Management vs. Leadership: What Are The Differences Between Management And Leadership?

A manager uses technical skills, knowledge, or expertise to control subordinates and achieve a goal.

A leader, on the other hand, is an individual who influences, motivates, and enables others to contribute to organizational success.

Understanding management vs. leadership

Many people assume management and leadership are one and the same thing. While there are some overlapping functions and characteristics, the terms have different meanings and should not be used interchangeably. 

For example, some individuals practice leadership without holding a formal managerial title. These people are commonly referred to as informal leaders. By the same token, many managers have no interest in true leadership or motivating subordinates vis-à-vis organizational success.

The issue of leadership vs. management has long been debated, with many scholars disagreeing on the degree of overlap between each role. Organizational psychodynamics teacher Abraham Zaleznik argued each delivered different value to a company. He suggested leaders advocated change and innovation and were concerned with understanding others, while managers advocated stability, authority, and were concerned with how things were actually accomplished.

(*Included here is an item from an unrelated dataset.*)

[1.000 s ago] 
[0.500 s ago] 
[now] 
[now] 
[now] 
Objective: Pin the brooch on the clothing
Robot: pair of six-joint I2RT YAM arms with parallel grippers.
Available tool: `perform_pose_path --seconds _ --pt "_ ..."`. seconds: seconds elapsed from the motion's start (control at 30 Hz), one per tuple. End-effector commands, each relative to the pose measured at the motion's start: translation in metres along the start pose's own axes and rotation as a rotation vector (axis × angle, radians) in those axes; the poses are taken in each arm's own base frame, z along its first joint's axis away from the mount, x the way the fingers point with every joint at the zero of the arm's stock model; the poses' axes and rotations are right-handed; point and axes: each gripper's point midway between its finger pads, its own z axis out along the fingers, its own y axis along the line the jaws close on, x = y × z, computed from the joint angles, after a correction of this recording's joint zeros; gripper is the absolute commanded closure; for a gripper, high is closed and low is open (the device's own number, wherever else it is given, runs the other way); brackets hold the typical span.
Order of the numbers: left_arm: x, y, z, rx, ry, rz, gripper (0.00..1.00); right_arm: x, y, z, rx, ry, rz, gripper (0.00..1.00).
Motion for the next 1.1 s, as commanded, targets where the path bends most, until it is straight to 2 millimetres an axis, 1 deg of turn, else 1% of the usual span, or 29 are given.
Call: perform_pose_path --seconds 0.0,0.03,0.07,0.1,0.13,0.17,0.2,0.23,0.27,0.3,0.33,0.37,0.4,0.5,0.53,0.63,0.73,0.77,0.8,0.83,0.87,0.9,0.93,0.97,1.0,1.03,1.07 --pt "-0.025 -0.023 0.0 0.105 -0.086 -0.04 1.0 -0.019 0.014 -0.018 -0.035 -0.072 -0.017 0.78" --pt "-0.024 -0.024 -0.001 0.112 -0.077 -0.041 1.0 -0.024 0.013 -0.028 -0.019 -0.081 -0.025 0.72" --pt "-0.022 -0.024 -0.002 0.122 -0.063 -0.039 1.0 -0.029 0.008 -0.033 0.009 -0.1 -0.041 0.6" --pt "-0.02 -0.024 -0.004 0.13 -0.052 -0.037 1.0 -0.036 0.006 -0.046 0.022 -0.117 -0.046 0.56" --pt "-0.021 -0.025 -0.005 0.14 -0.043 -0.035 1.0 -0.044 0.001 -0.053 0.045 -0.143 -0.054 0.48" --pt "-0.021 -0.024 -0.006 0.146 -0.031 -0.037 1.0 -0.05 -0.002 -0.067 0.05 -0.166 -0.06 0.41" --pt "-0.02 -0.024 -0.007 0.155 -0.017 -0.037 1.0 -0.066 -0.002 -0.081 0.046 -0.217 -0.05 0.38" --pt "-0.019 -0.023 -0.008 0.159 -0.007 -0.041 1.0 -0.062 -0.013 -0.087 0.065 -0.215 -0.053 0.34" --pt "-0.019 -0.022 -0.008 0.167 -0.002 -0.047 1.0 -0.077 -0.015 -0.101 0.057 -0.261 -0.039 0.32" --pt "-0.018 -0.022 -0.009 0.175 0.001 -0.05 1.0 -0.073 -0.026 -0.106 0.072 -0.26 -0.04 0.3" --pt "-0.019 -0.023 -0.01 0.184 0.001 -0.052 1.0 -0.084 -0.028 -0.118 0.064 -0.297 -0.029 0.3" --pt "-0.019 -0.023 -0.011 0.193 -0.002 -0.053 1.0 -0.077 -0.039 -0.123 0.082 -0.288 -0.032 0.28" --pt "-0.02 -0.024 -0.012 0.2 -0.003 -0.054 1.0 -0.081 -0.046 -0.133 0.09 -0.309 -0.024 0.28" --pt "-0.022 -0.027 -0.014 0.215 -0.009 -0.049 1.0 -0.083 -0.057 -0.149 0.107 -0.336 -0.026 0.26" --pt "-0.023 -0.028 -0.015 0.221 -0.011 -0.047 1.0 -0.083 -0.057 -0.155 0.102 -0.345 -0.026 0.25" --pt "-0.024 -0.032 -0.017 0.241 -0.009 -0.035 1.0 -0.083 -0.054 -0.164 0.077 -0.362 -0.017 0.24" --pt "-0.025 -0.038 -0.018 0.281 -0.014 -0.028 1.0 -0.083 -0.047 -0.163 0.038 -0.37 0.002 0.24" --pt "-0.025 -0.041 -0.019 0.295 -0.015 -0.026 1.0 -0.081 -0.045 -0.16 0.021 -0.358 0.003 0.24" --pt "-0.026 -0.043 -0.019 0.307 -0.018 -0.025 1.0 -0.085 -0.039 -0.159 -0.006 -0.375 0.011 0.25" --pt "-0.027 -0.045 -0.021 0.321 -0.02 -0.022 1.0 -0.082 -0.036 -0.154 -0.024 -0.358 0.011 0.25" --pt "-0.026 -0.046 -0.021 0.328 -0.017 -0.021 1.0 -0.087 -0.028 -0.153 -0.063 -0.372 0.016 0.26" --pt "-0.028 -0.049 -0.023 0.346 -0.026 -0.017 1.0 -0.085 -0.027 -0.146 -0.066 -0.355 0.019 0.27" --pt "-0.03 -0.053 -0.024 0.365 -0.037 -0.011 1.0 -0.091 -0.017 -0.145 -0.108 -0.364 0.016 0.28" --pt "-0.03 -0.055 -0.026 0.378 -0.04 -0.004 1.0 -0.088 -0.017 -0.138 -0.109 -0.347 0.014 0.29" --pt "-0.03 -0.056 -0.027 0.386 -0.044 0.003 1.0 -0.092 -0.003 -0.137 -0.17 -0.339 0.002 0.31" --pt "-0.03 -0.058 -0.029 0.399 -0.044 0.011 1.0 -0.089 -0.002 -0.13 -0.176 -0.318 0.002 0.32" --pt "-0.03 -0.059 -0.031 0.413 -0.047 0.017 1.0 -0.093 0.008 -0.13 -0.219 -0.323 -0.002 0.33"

More recent research by John Kotter, Harvard Business School Professor of Leadership, suggests management and leadership are two complementary yet distinct functions. In this case, leadership is tasked with developing a vision for the organization and aligning its employees with that vision through communication. This process creates uncertainty and change that managers then address through planning, budgeting, organizing, staffing, controlling, and problem-solving. Put differently, management is concerned with the practical implementation of the less tangible aspects of leadership.

Comparing leadership and management

To understand the complex and dynamic relationship between leadership and management, it can be helpful to consider both in terms of five pairs of attributes.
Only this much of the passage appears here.